> _What is required_: Starting with the line that has "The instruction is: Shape" in the records below and stopping after the line that has "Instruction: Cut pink", output every line exactly and nothing else; skip pictures.

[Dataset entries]
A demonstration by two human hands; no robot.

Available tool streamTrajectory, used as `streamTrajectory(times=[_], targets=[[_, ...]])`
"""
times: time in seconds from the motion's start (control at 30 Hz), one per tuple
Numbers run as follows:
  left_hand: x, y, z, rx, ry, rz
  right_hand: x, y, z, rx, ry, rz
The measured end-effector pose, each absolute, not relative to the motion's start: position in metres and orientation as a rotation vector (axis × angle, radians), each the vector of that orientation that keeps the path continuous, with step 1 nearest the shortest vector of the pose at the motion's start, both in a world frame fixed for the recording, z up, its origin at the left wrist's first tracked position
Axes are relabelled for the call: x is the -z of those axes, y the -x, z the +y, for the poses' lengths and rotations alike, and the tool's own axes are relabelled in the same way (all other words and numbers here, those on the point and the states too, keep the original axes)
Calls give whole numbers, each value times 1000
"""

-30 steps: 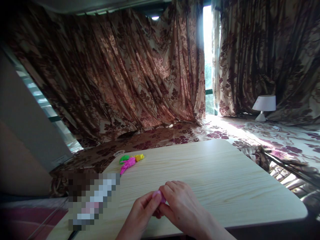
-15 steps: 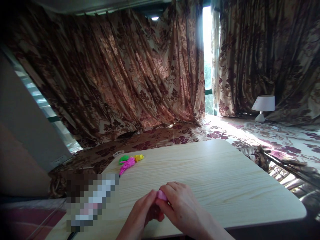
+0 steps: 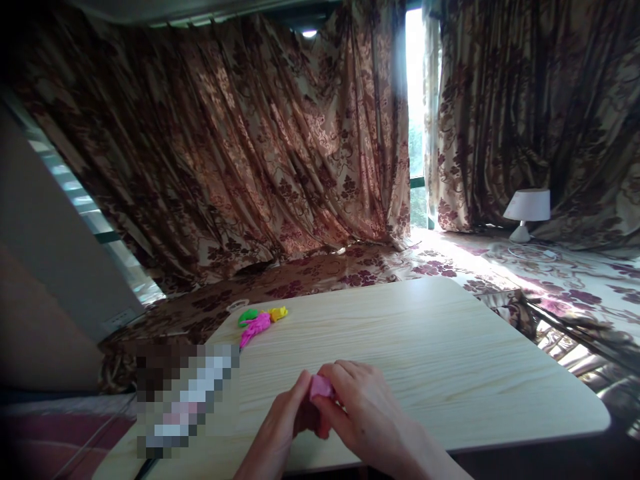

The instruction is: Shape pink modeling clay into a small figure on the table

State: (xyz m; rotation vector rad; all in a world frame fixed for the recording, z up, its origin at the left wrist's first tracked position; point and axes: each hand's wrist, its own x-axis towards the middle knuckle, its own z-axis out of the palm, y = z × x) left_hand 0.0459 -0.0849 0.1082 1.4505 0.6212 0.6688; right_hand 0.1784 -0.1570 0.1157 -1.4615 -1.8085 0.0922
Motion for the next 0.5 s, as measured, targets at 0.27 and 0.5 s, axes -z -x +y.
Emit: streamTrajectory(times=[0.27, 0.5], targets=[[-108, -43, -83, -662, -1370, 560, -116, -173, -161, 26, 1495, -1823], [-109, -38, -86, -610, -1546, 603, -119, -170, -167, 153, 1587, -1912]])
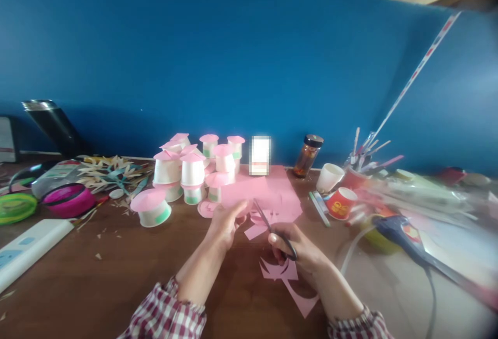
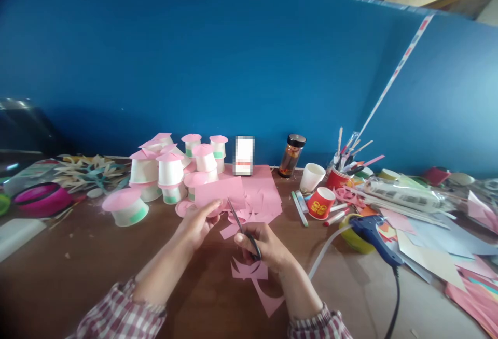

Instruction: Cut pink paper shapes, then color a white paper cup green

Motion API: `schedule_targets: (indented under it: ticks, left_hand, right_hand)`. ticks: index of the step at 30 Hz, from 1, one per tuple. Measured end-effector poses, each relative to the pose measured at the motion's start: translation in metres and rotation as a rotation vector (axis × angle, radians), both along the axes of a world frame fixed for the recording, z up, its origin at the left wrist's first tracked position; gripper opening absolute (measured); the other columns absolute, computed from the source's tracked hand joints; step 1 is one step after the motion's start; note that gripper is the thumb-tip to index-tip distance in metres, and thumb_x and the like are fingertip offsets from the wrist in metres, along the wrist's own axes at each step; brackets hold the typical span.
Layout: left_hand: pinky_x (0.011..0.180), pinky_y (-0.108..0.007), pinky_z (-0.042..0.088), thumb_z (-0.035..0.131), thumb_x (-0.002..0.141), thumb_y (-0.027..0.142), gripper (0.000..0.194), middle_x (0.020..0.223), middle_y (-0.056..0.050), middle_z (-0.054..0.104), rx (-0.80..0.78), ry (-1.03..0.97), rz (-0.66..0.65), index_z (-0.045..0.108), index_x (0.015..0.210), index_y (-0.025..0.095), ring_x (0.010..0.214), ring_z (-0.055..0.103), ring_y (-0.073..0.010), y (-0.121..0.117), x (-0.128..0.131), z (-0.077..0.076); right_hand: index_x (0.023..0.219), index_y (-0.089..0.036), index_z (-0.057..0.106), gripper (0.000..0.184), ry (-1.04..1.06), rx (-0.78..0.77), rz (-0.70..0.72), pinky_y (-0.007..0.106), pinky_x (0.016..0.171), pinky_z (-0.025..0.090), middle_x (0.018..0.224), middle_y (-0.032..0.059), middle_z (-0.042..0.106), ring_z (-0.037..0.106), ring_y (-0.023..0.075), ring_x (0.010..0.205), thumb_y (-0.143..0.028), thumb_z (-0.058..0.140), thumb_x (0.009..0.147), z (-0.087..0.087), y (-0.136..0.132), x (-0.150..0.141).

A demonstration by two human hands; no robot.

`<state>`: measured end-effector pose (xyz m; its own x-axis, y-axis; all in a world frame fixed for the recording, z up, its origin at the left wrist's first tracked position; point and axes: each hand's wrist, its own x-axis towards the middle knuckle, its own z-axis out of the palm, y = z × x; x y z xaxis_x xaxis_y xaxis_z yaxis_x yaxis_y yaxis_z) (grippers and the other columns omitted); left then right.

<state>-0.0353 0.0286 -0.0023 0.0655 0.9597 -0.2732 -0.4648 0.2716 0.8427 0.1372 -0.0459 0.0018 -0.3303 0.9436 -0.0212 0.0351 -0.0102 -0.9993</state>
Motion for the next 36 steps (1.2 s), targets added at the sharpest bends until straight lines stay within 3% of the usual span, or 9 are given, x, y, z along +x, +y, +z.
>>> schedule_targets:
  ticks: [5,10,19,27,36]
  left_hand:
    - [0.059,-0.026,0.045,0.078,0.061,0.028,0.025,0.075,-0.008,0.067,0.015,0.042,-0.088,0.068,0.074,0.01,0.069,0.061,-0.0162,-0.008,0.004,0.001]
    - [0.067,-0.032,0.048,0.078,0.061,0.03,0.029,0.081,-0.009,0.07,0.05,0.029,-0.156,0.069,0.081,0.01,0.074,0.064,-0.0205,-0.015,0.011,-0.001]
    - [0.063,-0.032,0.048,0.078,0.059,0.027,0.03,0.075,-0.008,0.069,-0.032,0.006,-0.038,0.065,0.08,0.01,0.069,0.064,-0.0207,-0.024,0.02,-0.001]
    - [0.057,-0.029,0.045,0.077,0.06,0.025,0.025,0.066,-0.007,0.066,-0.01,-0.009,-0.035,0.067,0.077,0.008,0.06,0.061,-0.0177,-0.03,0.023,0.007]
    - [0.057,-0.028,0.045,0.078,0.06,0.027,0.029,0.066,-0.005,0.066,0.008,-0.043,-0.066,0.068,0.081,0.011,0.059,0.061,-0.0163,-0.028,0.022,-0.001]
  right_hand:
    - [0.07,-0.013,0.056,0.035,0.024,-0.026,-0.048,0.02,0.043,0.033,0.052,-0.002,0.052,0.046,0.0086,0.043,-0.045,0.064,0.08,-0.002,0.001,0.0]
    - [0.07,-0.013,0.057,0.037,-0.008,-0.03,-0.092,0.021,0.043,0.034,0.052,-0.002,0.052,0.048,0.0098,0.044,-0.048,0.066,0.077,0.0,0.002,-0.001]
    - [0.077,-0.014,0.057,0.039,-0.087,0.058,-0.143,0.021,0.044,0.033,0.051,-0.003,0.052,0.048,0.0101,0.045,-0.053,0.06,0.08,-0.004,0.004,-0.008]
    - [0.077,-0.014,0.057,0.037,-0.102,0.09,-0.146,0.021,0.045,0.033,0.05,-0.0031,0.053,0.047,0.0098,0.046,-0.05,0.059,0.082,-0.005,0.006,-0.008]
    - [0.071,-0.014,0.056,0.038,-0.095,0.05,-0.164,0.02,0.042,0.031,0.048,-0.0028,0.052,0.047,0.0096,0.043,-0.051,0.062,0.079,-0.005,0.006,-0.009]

> _Answer to the problem_:
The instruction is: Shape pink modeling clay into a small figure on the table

State: (xyz m; rotation vector rad; all in a world frame fixed for the recording, z up, its origin at the left wrist's first tracked position; point and axes: each hand's wrist, its own x-axis towards the middle knuckle, its own z-axis out of the palm, y = z × x) left_hand 0.0459 -0.0849 0.1082 1.4505 0.6212 0.6688; right_hand 0.1784 -0.1570 0.1157 -1.4615 -1.8085 0.0922
Motion for the next 0.5 s, as measured, targets at 0.27 and 0.5 s, axes -z -x +y.
Emit: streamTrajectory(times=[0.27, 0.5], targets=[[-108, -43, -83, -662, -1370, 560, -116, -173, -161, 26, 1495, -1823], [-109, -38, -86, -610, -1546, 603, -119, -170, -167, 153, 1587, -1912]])

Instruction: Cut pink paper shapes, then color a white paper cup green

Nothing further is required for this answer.